The study, appearing in today's New England Journal of Medicine, looked at close to 2,000 women in Mexico City to establish the relationship between use of the IUD and infertility.
The study, led by epidemiologist David Hubacher, PhD, of the nonprofit research organization Family Health International, found no increased risk of infertility in women who have never given birth with previous use of the copper IUD, a small t-shaped device installed in the uterus that releases copper to prevent fertilization.
What the study did find was a greater incidence of the sexually transmitted disease chlamydia and infertility, suggesting the STD, not the IUD, is responsible for infertility.
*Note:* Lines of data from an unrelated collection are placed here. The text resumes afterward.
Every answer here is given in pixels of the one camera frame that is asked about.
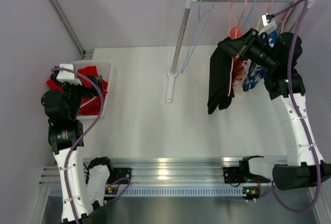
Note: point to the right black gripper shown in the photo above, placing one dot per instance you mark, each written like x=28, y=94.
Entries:
x=244, y=44

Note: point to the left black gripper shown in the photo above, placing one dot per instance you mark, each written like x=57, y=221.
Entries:
x=84, y=87

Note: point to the red trousers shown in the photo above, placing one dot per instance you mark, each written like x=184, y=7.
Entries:
x=83, y=86

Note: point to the blue wire hanger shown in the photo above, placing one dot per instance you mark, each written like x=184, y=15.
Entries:
x=247, y=19
x=198, y=31

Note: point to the black trousers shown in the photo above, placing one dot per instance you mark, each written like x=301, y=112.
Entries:
x=220, y=90

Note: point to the pink hanger of black trousers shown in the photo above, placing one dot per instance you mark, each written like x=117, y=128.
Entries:
x=232, y=23

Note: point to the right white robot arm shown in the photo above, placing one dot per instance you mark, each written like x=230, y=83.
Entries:
x=305, y=166

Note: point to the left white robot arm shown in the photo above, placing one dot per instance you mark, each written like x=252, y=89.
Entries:
x=82, y=190

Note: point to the pink hanger of blue garment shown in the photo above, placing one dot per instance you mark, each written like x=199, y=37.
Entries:
x=283, y=21

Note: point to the pink hanger of beige garment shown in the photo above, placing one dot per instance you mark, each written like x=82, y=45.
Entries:
x=267, y=8

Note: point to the orange patterned garment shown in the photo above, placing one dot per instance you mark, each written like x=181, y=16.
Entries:
x=238, y=66

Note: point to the blue white patterned garment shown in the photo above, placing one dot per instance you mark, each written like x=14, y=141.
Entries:
x=257, y=72

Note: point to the beige garment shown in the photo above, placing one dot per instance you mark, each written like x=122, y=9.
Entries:
x=242, y=84

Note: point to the white plastic basket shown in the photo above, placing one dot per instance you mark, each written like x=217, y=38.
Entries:
x=91, y=106

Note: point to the metal clothes rack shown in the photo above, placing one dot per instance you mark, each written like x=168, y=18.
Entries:
x=238, y=48

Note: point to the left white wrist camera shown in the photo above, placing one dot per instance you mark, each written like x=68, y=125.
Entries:
x=66, y=75

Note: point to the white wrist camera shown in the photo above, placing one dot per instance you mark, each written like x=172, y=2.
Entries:
x=66, y=75
x=269, y=24

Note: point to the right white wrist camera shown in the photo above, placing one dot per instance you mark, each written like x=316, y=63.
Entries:
x=269, y=24

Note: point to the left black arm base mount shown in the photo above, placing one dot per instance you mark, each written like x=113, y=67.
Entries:
x=118, y=173

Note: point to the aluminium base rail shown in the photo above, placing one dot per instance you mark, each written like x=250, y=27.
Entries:
x=183, y=177

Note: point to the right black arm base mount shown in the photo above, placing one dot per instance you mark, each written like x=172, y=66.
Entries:
x=236, y=175

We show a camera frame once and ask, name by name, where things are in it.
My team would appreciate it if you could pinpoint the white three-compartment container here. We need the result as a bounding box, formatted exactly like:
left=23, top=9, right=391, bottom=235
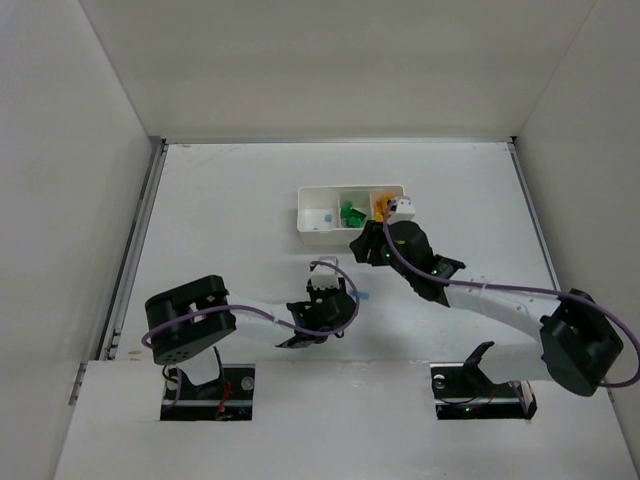
left=297, top=184, right=405, bottom=247

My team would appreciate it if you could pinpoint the green square lego brick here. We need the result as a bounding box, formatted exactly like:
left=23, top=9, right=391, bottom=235
left=346, top=209, right=367, bottom=228

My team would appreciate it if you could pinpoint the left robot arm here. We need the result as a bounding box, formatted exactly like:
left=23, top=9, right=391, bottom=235
left=141, top=272, right=360, bottom=387

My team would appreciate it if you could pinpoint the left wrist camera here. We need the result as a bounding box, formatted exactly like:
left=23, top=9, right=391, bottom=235
left=310, top=256, right=340, bottom=290

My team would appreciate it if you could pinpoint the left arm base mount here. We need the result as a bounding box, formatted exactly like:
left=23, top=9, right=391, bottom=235
left=160, top=364, right=255, bottom=422

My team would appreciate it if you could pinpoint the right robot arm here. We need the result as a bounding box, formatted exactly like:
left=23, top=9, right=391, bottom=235
left=349, top=221, right=623, bottom=397

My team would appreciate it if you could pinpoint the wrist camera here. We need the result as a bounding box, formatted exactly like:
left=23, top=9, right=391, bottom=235
left=389, top=196, right=416, bottom=222
left=310, top=256, right=340, bottom=290

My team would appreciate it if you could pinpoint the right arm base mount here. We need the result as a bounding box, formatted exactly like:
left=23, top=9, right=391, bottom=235
left=430, top=342, right=538, bottom=421

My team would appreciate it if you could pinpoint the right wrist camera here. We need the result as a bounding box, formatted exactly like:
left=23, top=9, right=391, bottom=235
left=389, top=196, right=416, bottom=222

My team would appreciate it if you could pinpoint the yellow butterfly lego brick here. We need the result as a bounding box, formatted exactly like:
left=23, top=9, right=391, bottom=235
left=376, top=199, right=390, bottom=213

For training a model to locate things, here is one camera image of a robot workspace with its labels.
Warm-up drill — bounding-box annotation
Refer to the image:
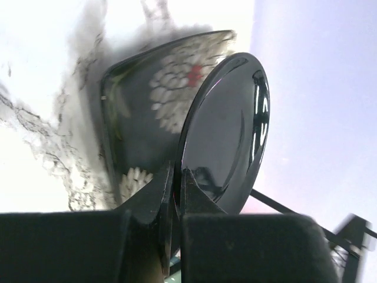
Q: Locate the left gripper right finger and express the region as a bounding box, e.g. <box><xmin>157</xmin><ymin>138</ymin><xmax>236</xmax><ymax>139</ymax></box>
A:
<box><xmin>181</xmin><ymin>170</ymin><xmax>339</xmax><ymax>282</ymax></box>

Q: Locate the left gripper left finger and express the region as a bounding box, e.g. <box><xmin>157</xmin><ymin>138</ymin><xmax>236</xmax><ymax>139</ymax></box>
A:
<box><xmin>1</xmin><ymin>163</ymin><xmax>174</xmax><ymax>282</ymax></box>

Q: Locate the black round plate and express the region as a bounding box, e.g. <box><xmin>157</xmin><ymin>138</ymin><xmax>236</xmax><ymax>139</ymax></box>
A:
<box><xmin>174</xmin><ymin>52</ymin><xmax>270</xmax><ymax>214</ymax></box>

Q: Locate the black patterned square plate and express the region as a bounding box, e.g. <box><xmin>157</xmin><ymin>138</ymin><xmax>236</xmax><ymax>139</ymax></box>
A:
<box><xmin>100</xmin><ymin>30</ymin><xmax>237</xmax><ymax>205</ymax></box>

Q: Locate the black wire dish rack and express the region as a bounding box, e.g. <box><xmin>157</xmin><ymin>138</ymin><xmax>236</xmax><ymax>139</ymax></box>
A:
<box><xmin>242</xmin><ymin>189</ymin><xmax>376</xmax><ymax>282</ymax></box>

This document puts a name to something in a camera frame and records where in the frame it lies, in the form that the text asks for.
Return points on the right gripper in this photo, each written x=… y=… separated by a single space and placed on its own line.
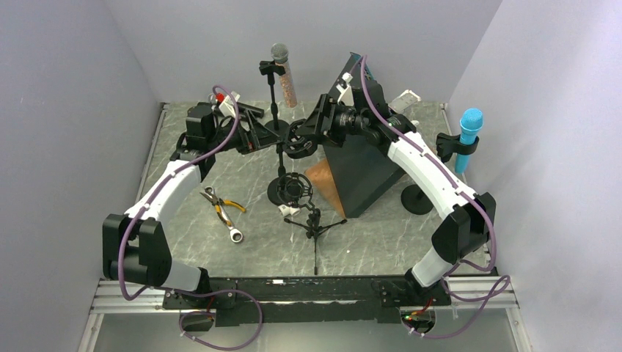
x=328 y=108

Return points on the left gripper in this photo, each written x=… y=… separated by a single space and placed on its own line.
x=257 y=138

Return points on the round base clip stand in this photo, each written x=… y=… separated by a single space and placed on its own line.
x=270 y=69

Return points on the round base shock mount stand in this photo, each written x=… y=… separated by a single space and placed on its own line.
x=286 y=155

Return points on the tripod shock mount stand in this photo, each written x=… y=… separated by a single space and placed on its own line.
x=294 y=191

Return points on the white pvc elbow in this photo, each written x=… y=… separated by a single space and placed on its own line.
x=287 y=210

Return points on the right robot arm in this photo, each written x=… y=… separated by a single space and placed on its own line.
x=467 y=216

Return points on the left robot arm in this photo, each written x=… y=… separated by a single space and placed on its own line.
x=135 y=246

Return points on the blue mic clip stand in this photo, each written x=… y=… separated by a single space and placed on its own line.
x=438 y=183

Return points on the blue microphone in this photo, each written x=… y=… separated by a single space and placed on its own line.
x=470 y=124

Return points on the brown wooden board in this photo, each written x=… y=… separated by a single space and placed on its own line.
x=321 y=177

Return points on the silver ratchet wrench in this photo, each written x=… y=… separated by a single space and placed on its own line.
x=236 y=236

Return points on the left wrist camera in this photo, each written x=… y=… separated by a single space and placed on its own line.
x=225 y=103

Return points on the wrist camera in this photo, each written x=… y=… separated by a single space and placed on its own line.
x=344 y=88
x=225 y=103

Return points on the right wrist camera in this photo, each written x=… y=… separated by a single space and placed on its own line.
x=344 y=88

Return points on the black network switch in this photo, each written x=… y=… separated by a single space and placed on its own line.
x=360 y=172

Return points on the yellow handled pliers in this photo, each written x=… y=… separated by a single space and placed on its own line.
x=218 y=203

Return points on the white plastic bracket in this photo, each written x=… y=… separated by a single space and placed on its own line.
x=402 y=102

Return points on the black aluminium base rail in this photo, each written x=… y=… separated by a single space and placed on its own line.
x=309 y=299
"I think this is blockbuster," says Dr. David Grimes of the University of North Carolina, and a contraception expert at Family Health International. "Older studies were pointing fingers at the IUD, and not at STDs."
Bad Rap During 1970s
A lot of the bad IUD press was due to the Dalkon Shield, the plastic IUD that was removed from the market after deaths related to pelvic infection were reported in the mid 1970s. But experts say that IUD was a faulty and poorly designed product.
"A lot of the research conducted in the '70s and '80s lumped the Dalkon Shield together with other IUDs," explains Hubacher, "The point made to the medical community was that all IUDs are dangerous, and this is not true."
Still, Michael Ciresi, a Minneapolis attorney who won more than $40 million in settlements for clients against Dalkon Shield manufacturer A.H. Robbins in the 1980s, says that he's not convinced by just one study.
"There would have to be very, very good science, multiple studies and different investigators before you could ever convince me that women who have never had children should use an IUD, " says Ciresi who adds that the NEJM study omits such information as the type of copper IUD used.
Around the world, more than 100 million women are using IUDs, which exceeds the number using oral contraceptives. In some European countries, such as Norway and Sweden, it's the preferred birth control method for 40 percent of women.
"The paradox," says Grimes, "is the IUD has the worst reputation among all contraceptives in the U.S. The exception is among actual IUD users — they have the highest satisfaction rates."
IUD Mishaps Can Happen, But Unlikely
One IUD user who would not be among these satisfied users is Tonya Nieskes of Wisconsin. Tonya was using the copper IUD for two years before she became pregnant unexpectedly.
"I thought, 'How could this be?' I was promised that I wouldn't have to worry about pregnancy for 10 years," she says. Instead, she became one of the statistics cited in IUD pamphlets.
Within days of her diagnosis, she experienced painful symptoms such as cramping and backache that led her to the emergency room. Within hours she was being operated on for an ectopic pregnancy that burst her fallopian tube and resulted in the removal of one of her ovaries as well as the tube.
But many doctors say such experiences are rare. In fact, most researchers tout the extremely high efficacy of the IUD (1 percent failure rate as opposed to 5 percent with the pill) and point out that compliance is not an issue as it is with the pill. And as the device supplies birth control for up to 10 years, it's an excellent option for women in monogamous relationships with a low risk of STDs.
"We've long past the time to pardon the IUD; It's time for a renaissance," says Grimes.